Then in 1997 Dr. Gary Cooper joined the hospital. Unlike the prior heart surgeons who were very good doctors but who had other non-cardiac surgical duties, Gary’s only job was heart surgery. To support him, Gary insisted on having a full time, well trained and well-seasoned cardiac team of first assistants, OR nurses, advanced practice nurses, anesthesiologists and perfusionists. He included the ECMO team as well. Even as late as 1997, nobody really knew how to effectively use ECMO for post-cardiotomy support, not just at this hospital but in the entire nation-wide ECMO community. Even so, Gary’s attitude was that the best way to learn how to do something that nobody else knew how to do was just to do it, problem solving along the way! Waiting for other ECMO programs to solve the many problems of cardiac ECMO was not an option for him. It has been said that the difference between success and failure is primarily one of attitude. Gary’s attitude towards cardiac ECMO was not that it was a futile effort, but rather a second chance at survival for these patients.

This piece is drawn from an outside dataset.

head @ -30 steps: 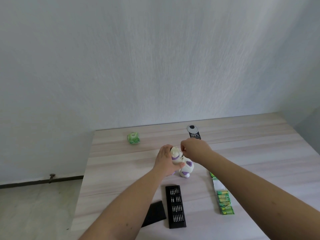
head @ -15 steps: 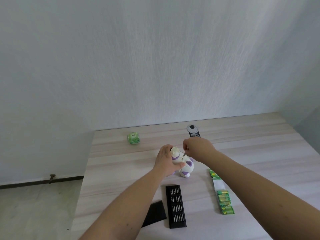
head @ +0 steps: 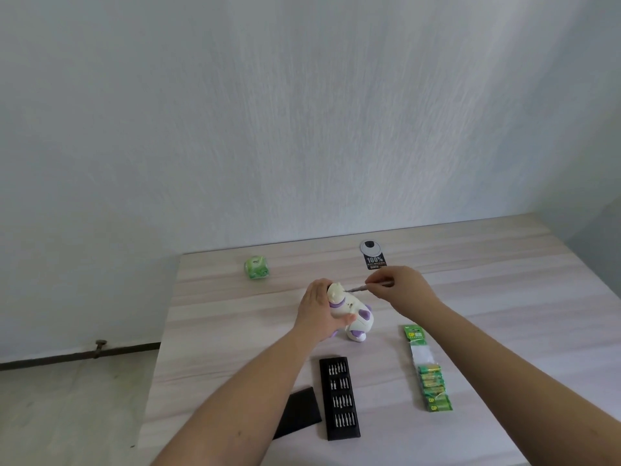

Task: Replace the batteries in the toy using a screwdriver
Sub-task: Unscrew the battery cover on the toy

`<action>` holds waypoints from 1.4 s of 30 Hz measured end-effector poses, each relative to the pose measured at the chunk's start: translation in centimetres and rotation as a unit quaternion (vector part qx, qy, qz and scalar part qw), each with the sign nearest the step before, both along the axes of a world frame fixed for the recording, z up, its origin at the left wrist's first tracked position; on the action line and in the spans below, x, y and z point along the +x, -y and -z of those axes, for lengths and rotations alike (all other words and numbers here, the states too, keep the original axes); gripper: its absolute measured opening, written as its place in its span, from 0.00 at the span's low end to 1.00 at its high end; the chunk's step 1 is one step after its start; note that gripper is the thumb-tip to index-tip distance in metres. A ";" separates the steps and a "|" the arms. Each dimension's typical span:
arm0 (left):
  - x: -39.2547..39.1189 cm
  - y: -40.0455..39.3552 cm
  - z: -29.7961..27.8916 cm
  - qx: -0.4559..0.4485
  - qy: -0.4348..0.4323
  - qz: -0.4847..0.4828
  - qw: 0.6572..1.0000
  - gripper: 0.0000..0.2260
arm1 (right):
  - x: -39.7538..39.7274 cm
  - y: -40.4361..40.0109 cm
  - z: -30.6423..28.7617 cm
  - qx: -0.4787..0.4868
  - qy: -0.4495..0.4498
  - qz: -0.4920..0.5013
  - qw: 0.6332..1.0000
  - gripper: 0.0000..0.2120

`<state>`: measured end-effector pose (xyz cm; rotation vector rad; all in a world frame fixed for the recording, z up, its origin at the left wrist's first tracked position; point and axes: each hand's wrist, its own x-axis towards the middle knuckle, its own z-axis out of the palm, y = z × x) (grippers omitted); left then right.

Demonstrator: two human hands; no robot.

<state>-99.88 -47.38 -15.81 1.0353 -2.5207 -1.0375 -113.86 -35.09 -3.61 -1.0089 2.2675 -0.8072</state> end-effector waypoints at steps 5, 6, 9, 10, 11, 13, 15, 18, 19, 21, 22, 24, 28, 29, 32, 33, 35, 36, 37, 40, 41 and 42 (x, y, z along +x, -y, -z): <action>0.2 0.0 0.2 0.013 -0.008 -0.013 1.000 0.35 | 0.9 -2.4 0.5 -0.094 0.191 0.101 0.972 0.04; 0.1 0.0 0.1 0.017 -0.005 -0.011 1.000 0.39 | 1.1 -2.8 0.6 -0.106 0.223 0.116 0.962 0.04; 0.3 -0.1 -0.3 0.072 0.001 -0.011 0.997 0.48 | 1.8 -3.6 0.9 -0.126 0.300 0.153 0.933 0.05; 0.6 0.0 -0.3 0.091 -0.019 -0.023 0.995 0.47 | 2.1 -3.7 1.0 -0.131 0.321 0.165 0.923 0.06; 1.1 0.1 -0.6 0.103 -0.045 -0.037 0.993 0.45 | 2.4 -3.9 1.1 -0.136 0.341 0.176 0.913 0.06; 2.3 0.3 -1.4 0.106 -0.100 -0.060 0.987 0.34 | 3.1 -4.2 1.3 -0.146 0.375 0.194 0.895 0.06; 3.6 0.0 -2.7 0.154 -0.158 -0.081 0.972 0.19 | 3.8 -4.6 1.3 -0.150 0.402 0.206 0.879 0.06; 5.2 -1.1 -5.0 0.292 -0.247 -0.098 0.919 0.08 | 5.0 -4.8 1.6 -0.159 0.441 0.215 0.856 0.06; 5.6 -1.6 -5.8 0.307 -0.257 -0.097 0.911 0.07 | 5.4 -4.8 1.6 -0.161 0.450 0.214 0.852 0.07; 6.2 -2.4 -7.1 0.337 -0.274 -0.092 0.896 0.09 | 6.2 -4.8 1.5 -0.161 0.460 0.207 0.848 0.07; 6.4 -2.8 -7.8 0.354 -0.283 -0.092 0.887 0.09 | 6.6 -4.7 1.4 -0.161 0.461 0.201 0.849 0.07; 6.6 -3.4 -8.6 0.377 -0.293 -0.095 0.874 0.10 | 7.3 -4.4 1.3 -0.162 0.460 0.188 0.852 0.07; 7.1 -4.1 -9.6 0.410 -0.313 -0.089 0.852 0.12 | 8.1 -3.9 1.0 -0.165 0.458 0.183 0.854 0.07; 7.3 -4.2 -9.8 0.416 -0.320 -0.085 0.847 0.12 | 8.3 -3.8 1.0 -0.165 0.458 0.184 0.854 0.07; 7.7 -4.3 -10.3 0.423 -0.335 -0.079 0.838 0.12 | 8.7 -3.6 0.9 -0.164 0.463 0.182 0.852 0.07; 7.8 -4.2 -10.3 0.419 -0.336 -0.078 0.840 0.11 | 8.9 -3.6 0.9 -0.163 0.463 0.181 0.852 0.07; 7.9 -4.0 -10.2 0.410 -0.335 -0.079 0.844 0.09 | 9.2 -3.5 0.8 -0.162 0.461 0.180 0.854 0.07; 8.0 -3.9 -10.2 0.408 -0.335 -0.080 0.845 0.07 | 9.3 -3.4 0.8 -0.162 0.460 0.180 0.855 0.07; 8.1 -3.9 -10.2 0.407 -0.335 -0.081 0.846 0.07 | 9.4 -3.3 0.8 -0.161 0.459 0.180 0.855 0.07; 8.3 -3.8 -10.1 0.401 -0.330 -0.080 0.851 0.07 | 9.8 -3.2 0.9 -0.161 0.453 0.179 0.859 0.07; 8.4 -3.8 -10.1 0.396 -0.327 -0.080 0.854 0.08 | 10.0 -3.1 0.9 -0.162 0.452 0.180 0.859 0.07; 8.4 -3.7 -10.0 0.391 -0.324 -0.080 0.858 0.08 | 10.2 -3.1 0.9 -0.163 0.452 0.181 0.858 0.06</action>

He instructed me to always have an ECMO pump available in the CV Surgery OR. And for most children (not just a selected few) who failed to wean from CPB, he would use the ECMO pump to support them until they recovered, died from a complication or the medical futility became undeniably self-evident. The ECMO program has adapted to the increased number of cardiac patients and these patients are still a great challenge. But, we are much more capable than we were prior to 1997. Many of the problems associated with cardiac patients have either been solved or we have found a way around them. Prior to 1997, keeping a cardiac patient alive on ECMO with good organ function for 7 days seemed to be the maximum limit of our abilities; the longest ECMO time for a survivor being only 145 hours. But since 1997, it isn’t unusual for a patient to be on ECMO for more than 2 weeks and still survive; the longest time for one of our survivors being 481 hours (20 days).

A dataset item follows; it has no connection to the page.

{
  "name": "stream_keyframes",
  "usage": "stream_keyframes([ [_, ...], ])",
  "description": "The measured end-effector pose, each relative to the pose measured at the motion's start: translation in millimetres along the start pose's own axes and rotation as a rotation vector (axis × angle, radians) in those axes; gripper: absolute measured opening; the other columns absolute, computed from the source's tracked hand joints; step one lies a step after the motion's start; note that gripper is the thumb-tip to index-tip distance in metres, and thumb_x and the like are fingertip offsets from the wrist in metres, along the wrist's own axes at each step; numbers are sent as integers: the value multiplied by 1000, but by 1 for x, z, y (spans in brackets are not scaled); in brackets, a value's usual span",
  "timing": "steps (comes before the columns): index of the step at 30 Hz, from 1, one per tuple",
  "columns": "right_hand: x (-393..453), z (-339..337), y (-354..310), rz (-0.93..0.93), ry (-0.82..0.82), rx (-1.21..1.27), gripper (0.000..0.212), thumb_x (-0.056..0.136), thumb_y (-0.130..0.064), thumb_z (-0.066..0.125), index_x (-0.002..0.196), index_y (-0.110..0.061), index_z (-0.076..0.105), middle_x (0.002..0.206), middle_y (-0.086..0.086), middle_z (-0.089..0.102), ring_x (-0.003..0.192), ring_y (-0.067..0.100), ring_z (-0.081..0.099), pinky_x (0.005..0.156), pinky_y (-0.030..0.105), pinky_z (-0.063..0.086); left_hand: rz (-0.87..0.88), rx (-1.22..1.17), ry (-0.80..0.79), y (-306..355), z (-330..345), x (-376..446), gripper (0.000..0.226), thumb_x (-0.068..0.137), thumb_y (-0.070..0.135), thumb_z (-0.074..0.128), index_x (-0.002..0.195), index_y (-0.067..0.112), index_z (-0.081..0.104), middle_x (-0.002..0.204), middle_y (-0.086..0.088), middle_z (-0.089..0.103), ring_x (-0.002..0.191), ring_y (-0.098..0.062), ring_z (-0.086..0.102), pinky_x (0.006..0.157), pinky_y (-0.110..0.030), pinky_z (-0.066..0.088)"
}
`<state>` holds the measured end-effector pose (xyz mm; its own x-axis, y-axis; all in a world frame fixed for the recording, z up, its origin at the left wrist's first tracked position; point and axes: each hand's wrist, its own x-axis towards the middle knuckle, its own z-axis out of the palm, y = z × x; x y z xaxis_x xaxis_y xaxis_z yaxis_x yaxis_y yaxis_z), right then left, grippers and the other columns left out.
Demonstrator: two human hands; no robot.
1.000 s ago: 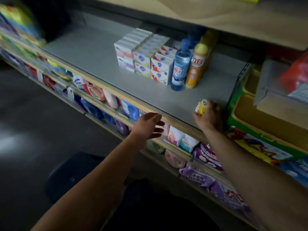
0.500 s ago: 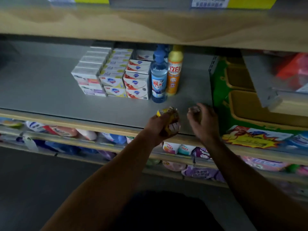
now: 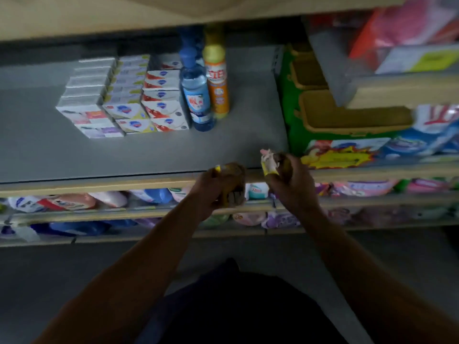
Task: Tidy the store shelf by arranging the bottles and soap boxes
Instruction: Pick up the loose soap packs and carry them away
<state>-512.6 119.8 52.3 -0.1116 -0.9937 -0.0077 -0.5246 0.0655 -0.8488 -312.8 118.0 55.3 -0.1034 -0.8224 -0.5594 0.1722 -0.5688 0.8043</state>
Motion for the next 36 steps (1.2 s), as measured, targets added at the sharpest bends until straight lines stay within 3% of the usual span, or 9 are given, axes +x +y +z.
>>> stream_keyframes([
  [4,-90,-57,64,301,40,163,34,79,-21,76,106,-29,58,84,-9,65,79,18,64,74,36,51,-40,158,-87,-58,58,-20,12,82,7,70,86,14,78,76,-7,74,63,-19,70,53,-28,56],
  [8,-187,-131,151,607,248,250,49,70,-37,78,114,-29,58,92,-14,66,81,5,63,75,30,50,-127,415,-140,-136,149,-32,16,83,8,71,99,11,69,89,-15,72,74,-28,70,68,-40,58],
  [12,-290,-211,233,818,414,314,46,78,-30,77,117,-24,54,101,-3,65,97,23,66,87,46,55,-145,507,-230,-214,265,-62,23,85,16,69,107,9,68,96,-12,74,82,-25,72,65,-34,57],
  [15,-358,-267,279,913,551,401,46,78,-30,76,115,-29,49,102,-9,60,98,21,64,89,49,55,-237,567,-310,-261,354,-92,24,84,17,69,107,11,69,100,-12,74,88,-28,72,78,-45,59],
  [18,-408,-317,318,1002,712,509,47,80,-27,75,119,-18,51,99,-9,59,93,18,64,87,47,57,-268,697,-382,-297,440,-113,27,81,20,71,106,12,69,99,-14,73,91,-33,71,86,-54,56],
  [23,-444,-406,380,1113,882,594,50,84,-30,74,123,-18,46,106,-3,58,97,17,61,88,43,55,-284,821,-496,-344,586,-120,27,83,18,70,108,8,66,92,-12,74,81,-27,73,66,-41,60],
  [27,-445,-490,445,1158,957,560,46,85,-31,73,119,-19,46,100,-9,56,93,17,61,88,44,54,-311,917,-602,-389,714,-100,21,86,22,69,104,12,65,106,-15,69,93,-32,69,83,-55,56],
  [33,-425,-635,534,1236,1099,563,60,84,-29,76,133,-12,46,107,0,54,94,19,59,83,41,55,-325,1009,-740,-431,913,-72,32,88,25,67,117,12,61,105,-8,69,87,-22,69,68,-35,59],
  [36,-406,-704,568,1253,1114,578,61,83,-29,77,133,-12,47,109,2,57,94,20,61,81,37,54,-303,1076,-782,-429,1002,-58,33,88,27,67,117,13,59,110,-9,66,96,-26,67,82,-44,58],
])
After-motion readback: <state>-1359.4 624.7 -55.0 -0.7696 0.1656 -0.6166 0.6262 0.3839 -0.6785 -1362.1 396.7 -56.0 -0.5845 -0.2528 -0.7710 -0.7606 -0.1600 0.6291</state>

In the 15 years since Gary Cooper has been here (1997-2012) there have been 156 cardiac ECMO patients (about 10/yr) with a survival rate of 41%. Many of them were fail to wean from CPB or fail to resuscitate patients (including univentricular patients) who were placed on ECMO in the OR or ICU. And, most importantly, I am not aware that there has been the need for any more compassionate baptisms during CV Surgery.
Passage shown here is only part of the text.